One implication of healthcare fragmentation is the lack of coordination among actors which results in long waiting time for patients to access the next step in the care chain. The benefits of reducing waiting times are several: better value for patient’s time, less work stress among caregivers, improved care quality and quick monetary reimbursements. However to reduce waiting times, we want to predict demand – or patient path – in order to allocate resources (staff, drugs, equipment etc.) efficiently. Put differently, the ML predictive challenge is: which path will the patient follow in the healthcare system using data available at the time of entry.

One hurdle to predict patient flow is the lack of interoperability of EHRs. In healthcare, we consider care fragments (primary, secondary, ambulatory) as independent bodies; a patient views them as a single entity when travelling through them during the care process. In order to address the ML predictive challenge, it is necessary to merge data from all levels of the care chain to have a complete approach to healthcare delivery [2].

Addressing clinical complexity – example

Congestive Heart Failure (CHF) is one of the leading causes of hospitalization and readmissions [3]. Readmissions are problematic because of high associated costs and increased medical risks. Hence it is essential to know what decides if a CHF patient needs to be discharged. The benefits of discharge are both monetary: hospital stays are expensive, bed availability is increased; and non-monetary: patients are less prone to medical complications and can spend more time with family and return to work. However the benefits depend on patient outcome (prognosis), so discharging a patient is worthy only if he or she does not need to be re-admitted in near future, which makes it a prediction problem. Put differently, the ML predictive challenge is: which patients are likely to be readmitted using data available at the point of discharge.

One barrier to outcome prediction is that patient information after the course of treatment – the outcome data – is not always available in EHR. Most state-of-the-art ML methods are trained in a supervised manner that requires inputs and outputs to learn the mapping function between them. Though, patient reported outcome and experience measures are being developed and validated [4], its integration into EHRs remains a challenge.

Conclusion

EHRs are, in sum, valuable resources not only for clinical decision-making but also for administrative purposes.

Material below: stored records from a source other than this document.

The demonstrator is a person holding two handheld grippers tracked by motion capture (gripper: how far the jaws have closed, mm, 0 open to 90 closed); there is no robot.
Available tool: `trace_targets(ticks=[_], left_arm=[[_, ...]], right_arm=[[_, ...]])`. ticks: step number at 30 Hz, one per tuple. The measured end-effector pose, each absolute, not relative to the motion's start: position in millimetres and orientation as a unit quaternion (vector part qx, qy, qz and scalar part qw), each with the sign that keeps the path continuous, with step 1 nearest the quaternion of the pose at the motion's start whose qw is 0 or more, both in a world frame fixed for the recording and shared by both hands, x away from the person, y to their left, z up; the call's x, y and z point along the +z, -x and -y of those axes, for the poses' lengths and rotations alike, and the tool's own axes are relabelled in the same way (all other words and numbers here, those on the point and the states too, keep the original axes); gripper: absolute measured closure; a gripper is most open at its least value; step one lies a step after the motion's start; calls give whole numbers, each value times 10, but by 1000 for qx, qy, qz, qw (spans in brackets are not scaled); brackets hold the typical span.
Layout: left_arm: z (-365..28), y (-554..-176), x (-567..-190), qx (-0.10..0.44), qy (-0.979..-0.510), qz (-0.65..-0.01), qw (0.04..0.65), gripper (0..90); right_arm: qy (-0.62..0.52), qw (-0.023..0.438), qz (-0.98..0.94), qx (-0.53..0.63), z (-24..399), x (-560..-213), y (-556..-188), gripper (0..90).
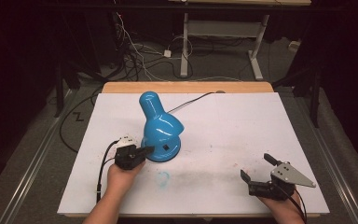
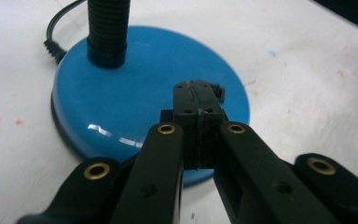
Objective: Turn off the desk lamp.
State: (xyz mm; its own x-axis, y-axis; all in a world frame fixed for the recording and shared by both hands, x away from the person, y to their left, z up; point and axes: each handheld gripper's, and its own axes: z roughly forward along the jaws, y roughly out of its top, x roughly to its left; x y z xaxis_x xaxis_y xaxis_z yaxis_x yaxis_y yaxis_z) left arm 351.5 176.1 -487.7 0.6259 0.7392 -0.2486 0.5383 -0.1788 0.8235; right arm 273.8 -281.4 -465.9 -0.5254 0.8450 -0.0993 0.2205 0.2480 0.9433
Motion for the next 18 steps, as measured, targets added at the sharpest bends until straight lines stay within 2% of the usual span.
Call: trace_targets(ticks=[15,18], left_arm=[[-2115,-2911,-4826,157,-783,-409,441,880],[-2151,-2799,-4881,155,-780,-405,452,880]], right_arm=[[-372,314,-725,487,2824,-4694,-2744,12],[-370,313,-727,486,2809,-4701,-2746,12]])
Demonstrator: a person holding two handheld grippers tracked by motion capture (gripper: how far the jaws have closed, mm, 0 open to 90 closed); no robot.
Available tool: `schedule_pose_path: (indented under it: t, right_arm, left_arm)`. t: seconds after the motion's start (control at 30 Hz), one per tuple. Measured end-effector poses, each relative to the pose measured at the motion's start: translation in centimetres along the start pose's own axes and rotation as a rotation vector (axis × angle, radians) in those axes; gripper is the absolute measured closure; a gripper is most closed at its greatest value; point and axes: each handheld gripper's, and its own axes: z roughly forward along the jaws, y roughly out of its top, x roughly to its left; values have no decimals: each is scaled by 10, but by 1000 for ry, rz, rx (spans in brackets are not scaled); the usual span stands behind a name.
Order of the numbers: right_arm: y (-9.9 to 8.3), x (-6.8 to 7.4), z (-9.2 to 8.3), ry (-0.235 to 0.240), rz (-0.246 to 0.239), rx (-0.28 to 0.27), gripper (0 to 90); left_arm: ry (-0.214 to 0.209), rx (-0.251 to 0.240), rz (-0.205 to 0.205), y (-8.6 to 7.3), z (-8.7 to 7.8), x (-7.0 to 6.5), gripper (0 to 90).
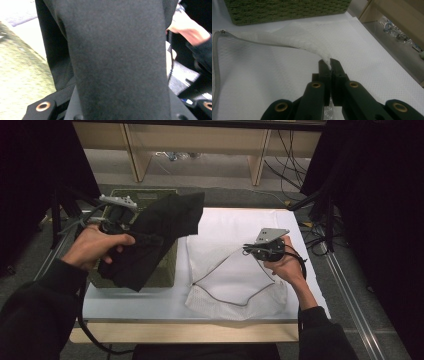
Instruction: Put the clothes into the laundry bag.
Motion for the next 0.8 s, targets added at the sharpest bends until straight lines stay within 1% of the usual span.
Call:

In order to reap full benefits of ML in healthcare, we need to integrate patient information across all fragments in healthcare and supplement EHRs with patient generated outcome measures and cost (or resource) data while respecting all ethical, privacy and legal concerns. This rejiggering of EHRs opens new research challenges in fields
like data security, to create sustainable and safe data warehouses to store confidential medical information and facilitate responsible access to researchers when required. Simultaneously, research in data mining is encouraged to integrate, interpret and transform massive amounts of heterogeneous data into medically relevant resource. Dual-purposing of EHRs also demands reorientation of ethical and legal rules because in addition to medical professionals, EHRs are being accessed by data scientists and administrators.

By: Awais Ashfaq

References

  1. William B Rouse. Health care as a complex adaptive system: implications for design and management. Bridge-Washington-National Academy of Engineering-, 38(1):17, 2008.
  2. G Kaplan, G Bo-Linn, P Carayon, P Pronovost, W Rouse, P Reid, and R Saunders. Bringing a systems approach to health. Institute of Medicine, 2013.
  3. Mirkin, Katelin A., et al. “Risk factors for 30-day readmission in patients with congestive heart failure.” Heart & Lung: The Journal of Acute and Critical Care 46.5 (2017): 357-362
  4. Michael E Porter, Stefan Larsson, and Thomas H Lee. Standardizing patient outcomes measurement. New England Journal of Medicine, 374(6):504-506, 2016.